For ABSB to present a winding up petition to TSB, it is not necessary that ABSB should make his
judgement against the company a final judgment. Even if the judgement is not a final judgement, a
winding up petition could still be issued to TSB because a winding up petition does not based upon final
judgement even though lawyers will normally get final judgement before they file in winding up petition.
However, final judgement is not mandatory for winding up petition to be issued. Even though section
466 (1) (a) of CA 2016 provides that petition for winding up generally made after a final judgement, it
must also be taken note that section 466(1)(a) also provides that winding up petition may also be
presented without a final judgment but after the service of a notice of demand. If the debtor does not
respond within 21 days as stipulated in the section, then it will presume that the debtor company is
unable to pay its debts because the test of ‘inability to pay debts’ is of commercial insolvency. This
means even if the company is wealthy but cannot realize immediately and cannot pay its current debt
which fall due, winding up petition could still be issued against it if the debtor company does not
respond within 21 days as stated under Seri Jeluda Sdn Bhd v Pentalink Sdn Bhd where the case requires
the debtor company to prove that it was able to pay its debt.

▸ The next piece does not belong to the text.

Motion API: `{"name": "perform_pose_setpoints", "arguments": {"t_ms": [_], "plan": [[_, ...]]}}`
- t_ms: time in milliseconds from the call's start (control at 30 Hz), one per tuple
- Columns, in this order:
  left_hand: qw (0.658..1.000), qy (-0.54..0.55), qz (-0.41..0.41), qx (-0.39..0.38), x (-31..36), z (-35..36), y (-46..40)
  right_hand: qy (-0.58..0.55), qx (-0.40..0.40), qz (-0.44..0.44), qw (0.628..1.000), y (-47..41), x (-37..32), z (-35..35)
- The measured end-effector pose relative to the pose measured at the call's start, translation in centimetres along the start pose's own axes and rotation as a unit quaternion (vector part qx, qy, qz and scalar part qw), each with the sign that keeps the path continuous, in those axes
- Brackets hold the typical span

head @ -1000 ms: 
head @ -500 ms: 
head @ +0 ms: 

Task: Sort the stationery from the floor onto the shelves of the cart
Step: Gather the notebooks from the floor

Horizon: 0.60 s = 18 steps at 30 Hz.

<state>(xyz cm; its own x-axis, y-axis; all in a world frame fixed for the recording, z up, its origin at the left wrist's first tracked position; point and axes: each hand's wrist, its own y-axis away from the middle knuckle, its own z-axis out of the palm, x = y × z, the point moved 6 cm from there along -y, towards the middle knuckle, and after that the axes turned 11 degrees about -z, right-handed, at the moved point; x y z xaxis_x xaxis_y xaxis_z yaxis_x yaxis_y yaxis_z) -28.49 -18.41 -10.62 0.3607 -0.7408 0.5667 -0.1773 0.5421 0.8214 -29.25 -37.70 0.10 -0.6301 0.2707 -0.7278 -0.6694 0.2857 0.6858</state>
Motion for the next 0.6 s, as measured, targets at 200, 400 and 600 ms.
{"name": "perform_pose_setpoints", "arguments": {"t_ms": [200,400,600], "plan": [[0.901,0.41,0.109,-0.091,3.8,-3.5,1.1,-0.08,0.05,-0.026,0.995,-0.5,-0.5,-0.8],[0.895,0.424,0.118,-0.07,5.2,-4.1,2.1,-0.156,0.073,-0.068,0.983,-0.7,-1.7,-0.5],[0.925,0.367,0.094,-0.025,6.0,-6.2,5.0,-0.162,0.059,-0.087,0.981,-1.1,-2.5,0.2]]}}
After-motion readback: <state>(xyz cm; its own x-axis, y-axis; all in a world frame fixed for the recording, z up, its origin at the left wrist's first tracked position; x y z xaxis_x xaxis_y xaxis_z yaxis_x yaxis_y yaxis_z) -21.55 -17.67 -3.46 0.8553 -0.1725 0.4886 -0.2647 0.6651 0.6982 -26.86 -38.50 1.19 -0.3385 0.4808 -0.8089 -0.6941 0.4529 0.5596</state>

In addition, the respond time has been
increased to 6 months for the period between 23.4.2020 and 31.12.2020 through exemption order no. 2
and it was not mentioned on whether this respond time will be further extended.

Applying these, if the notice is given within this period of time, winding up petition should not
be issued against TSB until the period of 6 months has lapsed. Despite this, winding up petition could be
issued against TSB because winding up petition does not based upon final judgement, but on the notice
as stated in Section 466 (1) (a) of CA 2016.

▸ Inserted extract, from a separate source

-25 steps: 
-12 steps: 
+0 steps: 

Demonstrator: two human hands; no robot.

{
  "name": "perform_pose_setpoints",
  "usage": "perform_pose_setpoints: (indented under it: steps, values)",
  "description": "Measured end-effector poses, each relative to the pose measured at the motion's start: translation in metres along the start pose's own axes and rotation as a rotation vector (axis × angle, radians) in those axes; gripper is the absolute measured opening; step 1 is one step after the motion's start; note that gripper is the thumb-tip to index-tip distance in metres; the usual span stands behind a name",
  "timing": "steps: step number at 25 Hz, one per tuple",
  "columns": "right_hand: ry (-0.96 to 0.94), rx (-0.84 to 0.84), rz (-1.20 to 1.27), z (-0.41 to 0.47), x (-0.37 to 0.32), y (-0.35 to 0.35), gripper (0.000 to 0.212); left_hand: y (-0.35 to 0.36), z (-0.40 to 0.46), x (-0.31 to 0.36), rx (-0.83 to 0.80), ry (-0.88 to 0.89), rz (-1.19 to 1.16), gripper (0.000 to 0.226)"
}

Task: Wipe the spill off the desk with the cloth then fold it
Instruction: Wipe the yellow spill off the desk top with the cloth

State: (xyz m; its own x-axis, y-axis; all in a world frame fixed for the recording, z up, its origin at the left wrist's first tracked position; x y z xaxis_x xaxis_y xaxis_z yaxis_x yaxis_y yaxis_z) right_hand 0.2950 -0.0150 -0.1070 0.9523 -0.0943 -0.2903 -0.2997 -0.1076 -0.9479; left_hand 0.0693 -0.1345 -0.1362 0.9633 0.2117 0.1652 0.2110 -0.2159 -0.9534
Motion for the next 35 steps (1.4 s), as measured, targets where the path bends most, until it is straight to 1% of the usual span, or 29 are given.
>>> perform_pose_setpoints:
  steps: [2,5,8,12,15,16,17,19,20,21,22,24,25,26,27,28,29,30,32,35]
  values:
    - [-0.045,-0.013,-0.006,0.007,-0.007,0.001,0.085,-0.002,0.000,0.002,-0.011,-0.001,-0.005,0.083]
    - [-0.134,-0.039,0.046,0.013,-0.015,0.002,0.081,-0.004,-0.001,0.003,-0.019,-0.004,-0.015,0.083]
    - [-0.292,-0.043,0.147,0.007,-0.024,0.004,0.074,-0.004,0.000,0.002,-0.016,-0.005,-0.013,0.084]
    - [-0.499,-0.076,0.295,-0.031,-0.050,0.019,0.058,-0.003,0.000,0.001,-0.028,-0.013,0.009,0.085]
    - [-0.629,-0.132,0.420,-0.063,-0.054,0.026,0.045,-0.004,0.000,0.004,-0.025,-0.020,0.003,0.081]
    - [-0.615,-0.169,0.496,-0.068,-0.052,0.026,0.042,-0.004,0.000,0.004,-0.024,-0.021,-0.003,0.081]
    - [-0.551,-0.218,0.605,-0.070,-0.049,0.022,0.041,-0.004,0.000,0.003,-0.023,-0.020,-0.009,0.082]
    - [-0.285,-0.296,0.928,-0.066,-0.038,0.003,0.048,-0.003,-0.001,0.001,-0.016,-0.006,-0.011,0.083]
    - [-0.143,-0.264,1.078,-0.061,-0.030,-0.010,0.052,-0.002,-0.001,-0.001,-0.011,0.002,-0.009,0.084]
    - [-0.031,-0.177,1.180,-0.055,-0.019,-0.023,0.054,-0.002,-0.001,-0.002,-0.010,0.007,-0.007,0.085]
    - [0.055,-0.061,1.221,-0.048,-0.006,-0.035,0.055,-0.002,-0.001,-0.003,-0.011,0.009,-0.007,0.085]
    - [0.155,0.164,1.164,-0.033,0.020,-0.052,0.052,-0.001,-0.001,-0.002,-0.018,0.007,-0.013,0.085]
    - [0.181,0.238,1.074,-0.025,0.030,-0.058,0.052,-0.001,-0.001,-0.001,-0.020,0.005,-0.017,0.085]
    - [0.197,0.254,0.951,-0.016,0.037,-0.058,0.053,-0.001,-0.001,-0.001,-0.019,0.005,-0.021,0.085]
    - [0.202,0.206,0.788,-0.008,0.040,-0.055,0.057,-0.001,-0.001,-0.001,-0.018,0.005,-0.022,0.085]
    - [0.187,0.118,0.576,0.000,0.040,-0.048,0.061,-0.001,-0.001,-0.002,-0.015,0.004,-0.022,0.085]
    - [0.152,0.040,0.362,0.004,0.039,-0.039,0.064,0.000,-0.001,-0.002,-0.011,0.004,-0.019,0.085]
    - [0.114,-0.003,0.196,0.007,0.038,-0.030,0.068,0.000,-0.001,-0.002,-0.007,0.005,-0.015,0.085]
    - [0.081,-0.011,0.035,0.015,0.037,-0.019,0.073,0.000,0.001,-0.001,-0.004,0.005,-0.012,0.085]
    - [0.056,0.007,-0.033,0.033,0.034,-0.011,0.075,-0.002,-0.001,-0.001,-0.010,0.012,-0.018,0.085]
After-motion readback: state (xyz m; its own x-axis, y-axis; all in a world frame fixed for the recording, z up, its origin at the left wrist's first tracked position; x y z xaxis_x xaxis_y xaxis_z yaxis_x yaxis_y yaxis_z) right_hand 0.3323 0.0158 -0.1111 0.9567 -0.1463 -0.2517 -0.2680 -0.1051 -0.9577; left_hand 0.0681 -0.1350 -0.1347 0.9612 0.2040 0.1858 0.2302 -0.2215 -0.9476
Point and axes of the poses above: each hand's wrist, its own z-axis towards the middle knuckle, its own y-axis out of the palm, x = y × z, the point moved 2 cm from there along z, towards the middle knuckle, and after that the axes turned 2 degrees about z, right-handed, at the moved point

In conclusion, the winding up petition is not based upon final judgement, instead it should be
based on the S. 466 (1) (a) statutory notice.

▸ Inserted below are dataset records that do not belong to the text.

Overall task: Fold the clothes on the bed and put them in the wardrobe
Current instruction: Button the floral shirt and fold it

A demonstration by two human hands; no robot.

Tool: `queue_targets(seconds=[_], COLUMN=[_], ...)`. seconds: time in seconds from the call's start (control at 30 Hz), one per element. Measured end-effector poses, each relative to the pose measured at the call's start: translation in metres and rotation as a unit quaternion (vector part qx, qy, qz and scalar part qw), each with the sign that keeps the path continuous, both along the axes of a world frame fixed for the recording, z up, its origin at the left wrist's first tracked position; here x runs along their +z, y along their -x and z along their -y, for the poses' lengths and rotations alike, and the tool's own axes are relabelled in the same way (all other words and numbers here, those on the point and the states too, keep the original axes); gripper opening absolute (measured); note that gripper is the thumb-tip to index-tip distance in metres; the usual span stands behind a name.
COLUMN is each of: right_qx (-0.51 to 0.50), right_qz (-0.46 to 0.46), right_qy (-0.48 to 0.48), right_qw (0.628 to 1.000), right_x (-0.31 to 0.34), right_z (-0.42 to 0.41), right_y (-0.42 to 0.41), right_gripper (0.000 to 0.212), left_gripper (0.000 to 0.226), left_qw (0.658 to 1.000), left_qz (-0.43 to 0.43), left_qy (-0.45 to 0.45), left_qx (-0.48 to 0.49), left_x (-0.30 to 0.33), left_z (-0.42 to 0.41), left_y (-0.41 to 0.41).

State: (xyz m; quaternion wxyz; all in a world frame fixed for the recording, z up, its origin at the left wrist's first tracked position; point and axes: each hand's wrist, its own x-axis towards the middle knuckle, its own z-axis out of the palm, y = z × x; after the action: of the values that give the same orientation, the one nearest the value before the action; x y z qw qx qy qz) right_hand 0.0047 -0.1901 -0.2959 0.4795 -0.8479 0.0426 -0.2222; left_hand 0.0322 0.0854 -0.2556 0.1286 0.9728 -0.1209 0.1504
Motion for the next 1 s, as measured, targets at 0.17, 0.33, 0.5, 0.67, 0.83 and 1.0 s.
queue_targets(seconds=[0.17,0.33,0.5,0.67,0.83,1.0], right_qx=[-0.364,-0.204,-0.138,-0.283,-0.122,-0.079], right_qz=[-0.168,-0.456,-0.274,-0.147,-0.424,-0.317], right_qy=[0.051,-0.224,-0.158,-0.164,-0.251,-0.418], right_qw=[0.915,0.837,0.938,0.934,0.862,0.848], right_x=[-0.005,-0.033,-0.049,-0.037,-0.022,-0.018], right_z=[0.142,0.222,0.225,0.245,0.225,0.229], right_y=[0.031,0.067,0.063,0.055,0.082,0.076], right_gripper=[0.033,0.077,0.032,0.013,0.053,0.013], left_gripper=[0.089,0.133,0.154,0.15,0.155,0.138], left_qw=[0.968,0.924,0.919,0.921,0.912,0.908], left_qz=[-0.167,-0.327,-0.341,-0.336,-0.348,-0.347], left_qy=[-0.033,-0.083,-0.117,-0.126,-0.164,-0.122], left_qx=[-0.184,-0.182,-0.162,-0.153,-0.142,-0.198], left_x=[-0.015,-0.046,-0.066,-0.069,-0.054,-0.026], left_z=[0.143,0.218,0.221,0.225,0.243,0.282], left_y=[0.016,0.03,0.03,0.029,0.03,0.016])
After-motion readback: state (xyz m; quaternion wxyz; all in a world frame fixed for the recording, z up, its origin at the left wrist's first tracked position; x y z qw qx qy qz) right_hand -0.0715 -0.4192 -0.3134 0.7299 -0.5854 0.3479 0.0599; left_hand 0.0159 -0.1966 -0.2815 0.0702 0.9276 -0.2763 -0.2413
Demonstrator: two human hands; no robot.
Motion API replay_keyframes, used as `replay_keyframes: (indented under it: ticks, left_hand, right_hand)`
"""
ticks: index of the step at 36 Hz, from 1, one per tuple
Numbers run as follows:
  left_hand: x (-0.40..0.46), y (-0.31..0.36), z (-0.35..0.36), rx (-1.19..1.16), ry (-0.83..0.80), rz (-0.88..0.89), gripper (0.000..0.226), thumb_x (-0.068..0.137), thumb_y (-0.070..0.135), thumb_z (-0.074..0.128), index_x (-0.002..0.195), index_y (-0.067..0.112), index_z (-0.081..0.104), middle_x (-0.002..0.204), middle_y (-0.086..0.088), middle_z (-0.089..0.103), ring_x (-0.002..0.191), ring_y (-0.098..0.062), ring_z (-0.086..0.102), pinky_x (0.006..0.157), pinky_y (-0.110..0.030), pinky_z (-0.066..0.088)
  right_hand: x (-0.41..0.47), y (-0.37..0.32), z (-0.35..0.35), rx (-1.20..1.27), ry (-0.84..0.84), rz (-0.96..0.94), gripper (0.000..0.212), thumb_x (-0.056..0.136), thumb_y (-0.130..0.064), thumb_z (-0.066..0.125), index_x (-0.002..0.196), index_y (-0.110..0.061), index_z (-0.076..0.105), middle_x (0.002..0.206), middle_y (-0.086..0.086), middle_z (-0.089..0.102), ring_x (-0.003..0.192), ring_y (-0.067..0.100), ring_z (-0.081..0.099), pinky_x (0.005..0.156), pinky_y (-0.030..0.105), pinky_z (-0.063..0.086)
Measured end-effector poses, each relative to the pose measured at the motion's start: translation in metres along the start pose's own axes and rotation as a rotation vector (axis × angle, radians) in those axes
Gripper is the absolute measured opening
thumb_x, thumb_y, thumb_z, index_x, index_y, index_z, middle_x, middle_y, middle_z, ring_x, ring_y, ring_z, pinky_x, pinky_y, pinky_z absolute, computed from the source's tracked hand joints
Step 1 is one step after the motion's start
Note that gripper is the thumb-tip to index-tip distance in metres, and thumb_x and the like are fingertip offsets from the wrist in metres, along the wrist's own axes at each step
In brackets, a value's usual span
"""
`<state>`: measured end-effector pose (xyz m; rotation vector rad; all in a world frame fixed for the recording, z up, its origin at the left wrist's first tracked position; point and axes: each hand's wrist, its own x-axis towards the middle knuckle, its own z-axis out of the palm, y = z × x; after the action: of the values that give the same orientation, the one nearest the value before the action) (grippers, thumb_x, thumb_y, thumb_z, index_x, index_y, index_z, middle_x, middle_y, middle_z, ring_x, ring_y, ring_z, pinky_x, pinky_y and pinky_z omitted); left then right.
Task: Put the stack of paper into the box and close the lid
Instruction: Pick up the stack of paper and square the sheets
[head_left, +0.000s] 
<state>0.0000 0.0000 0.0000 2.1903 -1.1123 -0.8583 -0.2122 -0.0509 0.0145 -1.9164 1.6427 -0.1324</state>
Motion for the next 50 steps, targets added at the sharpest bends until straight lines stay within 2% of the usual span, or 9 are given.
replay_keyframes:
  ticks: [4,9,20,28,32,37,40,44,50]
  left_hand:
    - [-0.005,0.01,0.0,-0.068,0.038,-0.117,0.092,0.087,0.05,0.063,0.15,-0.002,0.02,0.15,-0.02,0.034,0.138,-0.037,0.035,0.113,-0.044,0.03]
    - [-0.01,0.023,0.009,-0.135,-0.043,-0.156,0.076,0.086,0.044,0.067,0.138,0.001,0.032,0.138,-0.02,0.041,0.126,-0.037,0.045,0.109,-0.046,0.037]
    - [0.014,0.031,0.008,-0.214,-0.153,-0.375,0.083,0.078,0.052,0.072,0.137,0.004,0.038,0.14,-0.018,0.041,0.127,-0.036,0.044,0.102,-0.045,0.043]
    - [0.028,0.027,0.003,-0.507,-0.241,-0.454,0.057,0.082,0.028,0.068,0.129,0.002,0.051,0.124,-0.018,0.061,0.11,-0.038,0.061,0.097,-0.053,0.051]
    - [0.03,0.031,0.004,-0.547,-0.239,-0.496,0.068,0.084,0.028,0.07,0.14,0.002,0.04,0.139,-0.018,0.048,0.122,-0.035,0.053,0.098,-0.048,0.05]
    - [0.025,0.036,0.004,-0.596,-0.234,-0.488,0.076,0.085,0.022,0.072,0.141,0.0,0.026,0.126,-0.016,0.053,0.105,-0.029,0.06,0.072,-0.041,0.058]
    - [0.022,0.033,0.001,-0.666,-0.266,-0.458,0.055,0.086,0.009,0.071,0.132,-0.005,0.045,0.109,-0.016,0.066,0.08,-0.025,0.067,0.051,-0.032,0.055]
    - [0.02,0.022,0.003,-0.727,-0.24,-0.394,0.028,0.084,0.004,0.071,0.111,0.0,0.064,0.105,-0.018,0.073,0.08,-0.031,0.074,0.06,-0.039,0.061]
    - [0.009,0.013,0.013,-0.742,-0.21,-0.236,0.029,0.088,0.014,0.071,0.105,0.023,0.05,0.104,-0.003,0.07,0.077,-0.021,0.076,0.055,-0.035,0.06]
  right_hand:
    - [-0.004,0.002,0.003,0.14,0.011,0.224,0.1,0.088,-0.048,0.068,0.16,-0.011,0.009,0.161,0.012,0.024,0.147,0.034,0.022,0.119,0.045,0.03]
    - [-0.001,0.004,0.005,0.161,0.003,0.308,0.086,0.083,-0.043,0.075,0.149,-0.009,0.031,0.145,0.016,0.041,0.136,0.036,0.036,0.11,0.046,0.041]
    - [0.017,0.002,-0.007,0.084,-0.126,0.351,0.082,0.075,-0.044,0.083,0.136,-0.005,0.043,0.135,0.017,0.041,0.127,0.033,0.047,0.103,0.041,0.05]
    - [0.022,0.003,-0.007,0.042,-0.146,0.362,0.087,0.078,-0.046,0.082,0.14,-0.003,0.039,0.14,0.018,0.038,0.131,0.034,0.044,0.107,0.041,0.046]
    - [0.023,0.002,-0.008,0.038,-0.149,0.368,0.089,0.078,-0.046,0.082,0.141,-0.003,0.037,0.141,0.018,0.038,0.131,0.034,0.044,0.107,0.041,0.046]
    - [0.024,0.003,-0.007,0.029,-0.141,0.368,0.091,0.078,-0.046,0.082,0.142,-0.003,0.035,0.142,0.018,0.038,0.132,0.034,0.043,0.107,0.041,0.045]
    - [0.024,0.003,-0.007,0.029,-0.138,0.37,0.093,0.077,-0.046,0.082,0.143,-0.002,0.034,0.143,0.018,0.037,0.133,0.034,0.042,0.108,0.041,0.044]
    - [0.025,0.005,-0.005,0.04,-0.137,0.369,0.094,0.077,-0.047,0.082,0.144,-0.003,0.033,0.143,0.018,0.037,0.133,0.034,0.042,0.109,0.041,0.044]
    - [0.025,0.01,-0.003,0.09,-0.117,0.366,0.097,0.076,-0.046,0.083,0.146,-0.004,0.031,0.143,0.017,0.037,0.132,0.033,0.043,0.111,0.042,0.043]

The third issue is whether Mr Woods is able to strike out the bankruptcy notice?

Under Section 3(2)(ii) of the Insolvency Act, a bankruptcy notice is not invalidated solely on the
ground that the amount stated in the notice exceeds the amount due. The sum is actually due, unless
the debtor notifies the creditor within 7 days of payment that he denies the validity of the notice on the
ground of such error.

According to the evidence, the AMSB reported that only RM350,000 of goods had been shipped
and only part of the machines did not meet the requirements, but no records on the delivery or
rejection are available. This implies that the amount of the bankruptcy notice contains conflicts. TSB
shall file an application to set aside the notice of bankruptcy within 7 days in the event of an amount
dispute that has not complied with the formalities of the notice of bankruptcy. In addition, the AMSB
bankruptcy notice against Mr. Woods is premature before the judgment amount is determined, the
bankruptcy notice is therefore faulty and incurable.

Not only that, Mr Woods is a guarantor other than a social guarantor. Based on S. 5 (3) IA 1967,
AMSB will need to obtain leave from court to take action against such a guarantor. S. 5 (4) states that
the creditor will need to exhaust all modes of execution and enforcement to recover debts owed to him
by the debtor first. As per S. 5 (6) states that such modes and execution includes on seizure and sale,
judgment debtor summon, garnishment and bankruptcy or winding up proceedings against the main
borrower. Thus, this can be another reason as to why a bankruptcy notice against Mr Woods should be
set aside.

In conclusion, Mr Woods is able to strike out the bankruptcy notice because the bankruptcy
notice against Mr. Woods is premature before the judgment amount is determined.